- **Work request**
Search each line below for the word "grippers" and list those that contain it.

Dataset items:
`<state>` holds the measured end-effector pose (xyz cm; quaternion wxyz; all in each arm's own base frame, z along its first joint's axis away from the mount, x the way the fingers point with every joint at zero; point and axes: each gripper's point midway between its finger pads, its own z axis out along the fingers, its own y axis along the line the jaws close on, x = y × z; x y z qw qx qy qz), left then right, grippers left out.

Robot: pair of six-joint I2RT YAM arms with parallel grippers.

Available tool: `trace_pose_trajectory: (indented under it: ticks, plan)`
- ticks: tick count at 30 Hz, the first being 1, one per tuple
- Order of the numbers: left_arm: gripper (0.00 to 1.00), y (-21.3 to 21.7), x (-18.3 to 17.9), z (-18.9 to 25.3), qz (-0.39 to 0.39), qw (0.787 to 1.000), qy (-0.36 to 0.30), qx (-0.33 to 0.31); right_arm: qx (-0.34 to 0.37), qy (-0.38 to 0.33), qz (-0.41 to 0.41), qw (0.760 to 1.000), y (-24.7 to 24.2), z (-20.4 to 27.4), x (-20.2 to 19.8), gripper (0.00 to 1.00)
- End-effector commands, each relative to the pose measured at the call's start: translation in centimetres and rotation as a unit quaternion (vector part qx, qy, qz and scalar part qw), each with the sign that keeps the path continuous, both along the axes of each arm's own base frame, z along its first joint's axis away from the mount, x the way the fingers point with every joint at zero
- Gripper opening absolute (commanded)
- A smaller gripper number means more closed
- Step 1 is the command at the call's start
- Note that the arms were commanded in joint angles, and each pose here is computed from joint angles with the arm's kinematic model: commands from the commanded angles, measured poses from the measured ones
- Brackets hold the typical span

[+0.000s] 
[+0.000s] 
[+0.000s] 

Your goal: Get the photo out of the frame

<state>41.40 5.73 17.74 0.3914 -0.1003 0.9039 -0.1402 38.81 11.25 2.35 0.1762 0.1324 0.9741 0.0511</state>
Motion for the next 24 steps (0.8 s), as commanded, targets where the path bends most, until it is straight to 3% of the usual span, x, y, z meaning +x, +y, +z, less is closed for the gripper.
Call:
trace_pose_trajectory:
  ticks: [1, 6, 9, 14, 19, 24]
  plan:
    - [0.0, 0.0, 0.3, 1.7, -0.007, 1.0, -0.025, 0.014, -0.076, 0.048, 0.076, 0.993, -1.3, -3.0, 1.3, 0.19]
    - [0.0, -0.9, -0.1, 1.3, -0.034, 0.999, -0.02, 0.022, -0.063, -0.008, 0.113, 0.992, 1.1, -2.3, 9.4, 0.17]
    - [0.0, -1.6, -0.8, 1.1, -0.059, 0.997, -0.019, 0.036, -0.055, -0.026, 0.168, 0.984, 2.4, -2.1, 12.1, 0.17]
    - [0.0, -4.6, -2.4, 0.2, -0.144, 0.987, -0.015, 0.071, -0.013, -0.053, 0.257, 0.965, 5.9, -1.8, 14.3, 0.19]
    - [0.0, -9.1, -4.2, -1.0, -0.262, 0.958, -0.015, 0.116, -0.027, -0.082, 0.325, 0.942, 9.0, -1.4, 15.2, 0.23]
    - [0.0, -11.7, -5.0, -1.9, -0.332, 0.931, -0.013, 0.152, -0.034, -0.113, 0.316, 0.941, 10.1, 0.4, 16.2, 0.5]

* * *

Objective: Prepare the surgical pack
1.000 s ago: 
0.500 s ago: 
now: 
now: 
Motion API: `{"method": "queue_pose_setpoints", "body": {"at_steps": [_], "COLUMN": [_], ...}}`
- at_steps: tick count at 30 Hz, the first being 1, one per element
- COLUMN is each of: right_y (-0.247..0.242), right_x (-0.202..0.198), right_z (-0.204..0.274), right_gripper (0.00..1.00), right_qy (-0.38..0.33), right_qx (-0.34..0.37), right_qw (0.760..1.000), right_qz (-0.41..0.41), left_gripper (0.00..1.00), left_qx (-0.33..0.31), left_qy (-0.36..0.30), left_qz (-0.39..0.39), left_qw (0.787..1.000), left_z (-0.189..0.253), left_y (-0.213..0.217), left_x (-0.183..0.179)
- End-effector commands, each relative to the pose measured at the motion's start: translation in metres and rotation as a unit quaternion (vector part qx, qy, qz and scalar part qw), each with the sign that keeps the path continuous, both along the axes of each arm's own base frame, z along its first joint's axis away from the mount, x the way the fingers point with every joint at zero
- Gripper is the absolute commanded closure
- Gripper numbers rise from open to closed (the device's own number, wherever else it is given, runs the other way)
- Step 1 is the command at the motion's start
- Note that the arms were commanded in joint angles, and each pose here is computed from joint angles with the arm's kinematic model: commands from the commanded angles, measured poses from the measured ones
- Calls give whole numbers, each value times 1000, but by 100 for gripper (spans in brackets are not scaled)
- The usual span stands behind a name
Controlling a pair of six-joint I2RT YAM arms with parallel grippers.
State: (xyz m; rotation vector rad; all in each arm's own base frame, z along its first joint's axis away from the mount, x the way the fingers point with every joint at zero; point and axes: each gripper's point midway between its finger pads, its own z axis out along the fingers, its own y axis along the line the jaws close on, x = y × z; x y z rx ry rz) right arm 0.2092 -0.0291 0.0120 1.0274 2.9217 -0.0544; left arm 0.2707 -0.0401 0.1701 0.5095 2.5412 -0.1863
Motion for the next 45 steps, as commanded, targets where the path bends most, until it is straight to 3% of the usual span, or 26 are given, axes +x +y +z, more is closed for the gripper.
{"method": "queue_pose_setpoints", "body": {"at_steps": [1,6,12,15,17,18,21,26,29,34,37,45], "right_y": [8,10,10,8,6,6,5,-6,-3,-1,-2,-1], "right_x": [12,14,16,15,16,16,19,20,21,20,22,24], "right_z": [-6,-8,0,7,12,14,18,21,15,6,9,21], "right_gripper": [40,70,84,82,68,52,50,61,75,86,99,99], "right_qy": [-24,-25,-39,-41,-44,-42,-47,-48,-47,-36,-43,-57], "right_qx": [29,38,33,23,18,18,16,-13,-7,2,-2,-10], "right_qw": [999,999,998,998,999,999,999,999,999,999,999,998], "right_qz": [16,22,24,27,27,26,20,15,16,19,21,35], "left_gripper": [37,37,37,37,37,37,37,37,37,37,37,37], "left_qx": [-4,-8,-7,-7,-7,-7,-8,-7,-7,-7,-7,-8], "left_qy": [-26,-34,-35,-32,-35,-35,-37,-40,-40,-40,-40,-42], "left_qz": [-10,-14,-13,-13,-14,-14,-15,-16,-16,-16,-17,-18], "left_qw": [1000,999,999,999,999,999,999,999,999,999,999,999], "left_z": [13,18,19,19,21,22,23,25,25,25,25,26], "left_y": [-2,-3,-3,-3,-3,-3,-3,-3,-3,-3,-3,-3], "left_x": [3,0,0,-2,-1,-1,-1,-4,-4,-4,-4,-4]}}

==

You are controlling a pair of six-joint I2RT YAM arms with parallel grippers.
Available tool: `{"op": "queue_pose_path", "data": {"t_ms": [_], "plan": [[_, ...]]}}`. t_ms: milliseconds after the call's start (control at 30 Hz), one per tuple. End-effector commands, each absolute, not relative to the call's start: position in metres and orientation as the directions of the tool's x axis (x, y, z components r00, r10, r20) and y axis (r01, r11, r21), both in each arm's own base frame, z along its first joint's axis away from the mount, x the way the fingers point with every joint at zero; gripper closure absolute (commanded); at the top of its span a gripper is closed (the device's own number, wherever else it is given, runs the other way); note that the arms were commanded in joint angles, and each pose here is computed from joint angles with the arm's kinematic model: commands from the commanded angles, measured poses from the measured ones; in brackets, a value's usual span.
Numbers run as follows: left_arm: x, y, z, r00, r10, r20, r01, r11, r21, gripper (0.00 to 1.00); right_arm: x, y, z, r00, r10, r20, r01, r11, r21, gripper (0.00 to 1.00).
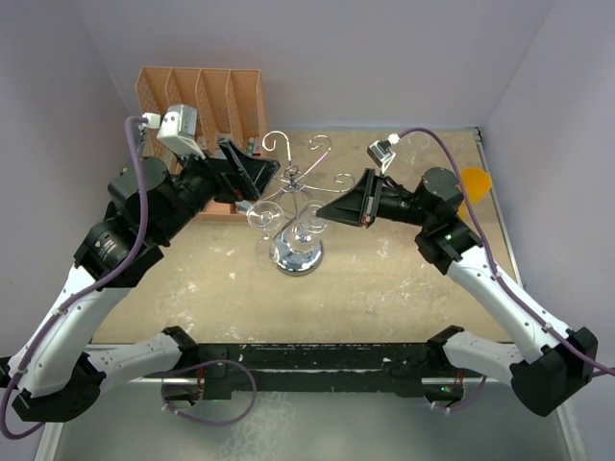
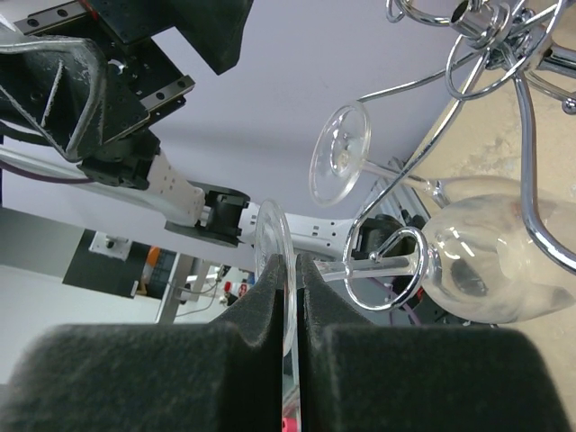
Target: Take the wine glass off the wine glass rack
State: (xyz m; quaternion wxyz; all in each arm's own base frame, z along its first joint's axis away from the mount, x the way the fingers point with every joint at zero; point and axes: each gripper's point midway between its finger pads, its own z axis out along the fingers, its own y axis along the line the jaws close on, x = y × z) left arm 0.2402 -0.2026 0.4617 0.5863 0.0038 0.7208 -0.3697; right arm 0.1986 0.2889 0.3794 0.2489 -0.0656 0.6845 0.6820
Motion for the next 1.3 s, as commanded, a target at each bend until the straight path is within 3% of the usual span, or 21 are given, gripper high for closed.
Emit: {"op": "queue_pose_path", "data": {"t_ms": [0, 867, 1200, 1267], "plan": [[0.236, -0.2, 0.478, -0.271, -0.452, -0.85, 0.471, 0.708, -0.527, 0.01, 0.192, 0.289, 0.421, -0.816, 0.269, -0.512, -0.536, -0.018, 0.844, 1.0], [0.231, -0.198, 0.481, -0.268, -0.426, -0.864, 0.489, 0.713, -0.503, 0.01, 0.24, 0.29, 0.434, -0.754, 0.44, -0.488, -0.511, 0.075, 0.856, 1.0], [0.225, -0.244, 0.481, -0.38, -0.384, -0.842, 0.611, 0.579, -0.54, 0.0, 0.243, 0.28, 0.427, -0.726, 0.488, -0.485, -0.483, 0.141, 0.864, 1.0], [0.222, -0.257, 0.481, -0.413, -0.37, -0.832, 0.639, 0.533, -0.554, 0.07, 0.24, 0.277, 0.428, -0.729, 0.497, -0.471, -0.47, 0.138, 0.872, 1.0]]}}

- **Output below**
`<state>` holds the measured end-effector pose (xyz cm; quaternion wxyz; all in each arm's own base frame, z along its first joint's axis away from the mount, x the way the fingers point with every joint at zero; point and axes: each gripper's point midway between its finger pads, its own z axis out along the fingers, its own y axis along the line the jaws close on, x = y × z; x y z qw qx qy qz), left then right, grippers left out.
Robot: pair of six-joint I2RT YAM arms with parallel grippers.
Controlling a pair of six-joint I2RT YAM arms with parallel grippers.
You are controlling a pair of six-joint I2RT YAM arms with parallel grippers.

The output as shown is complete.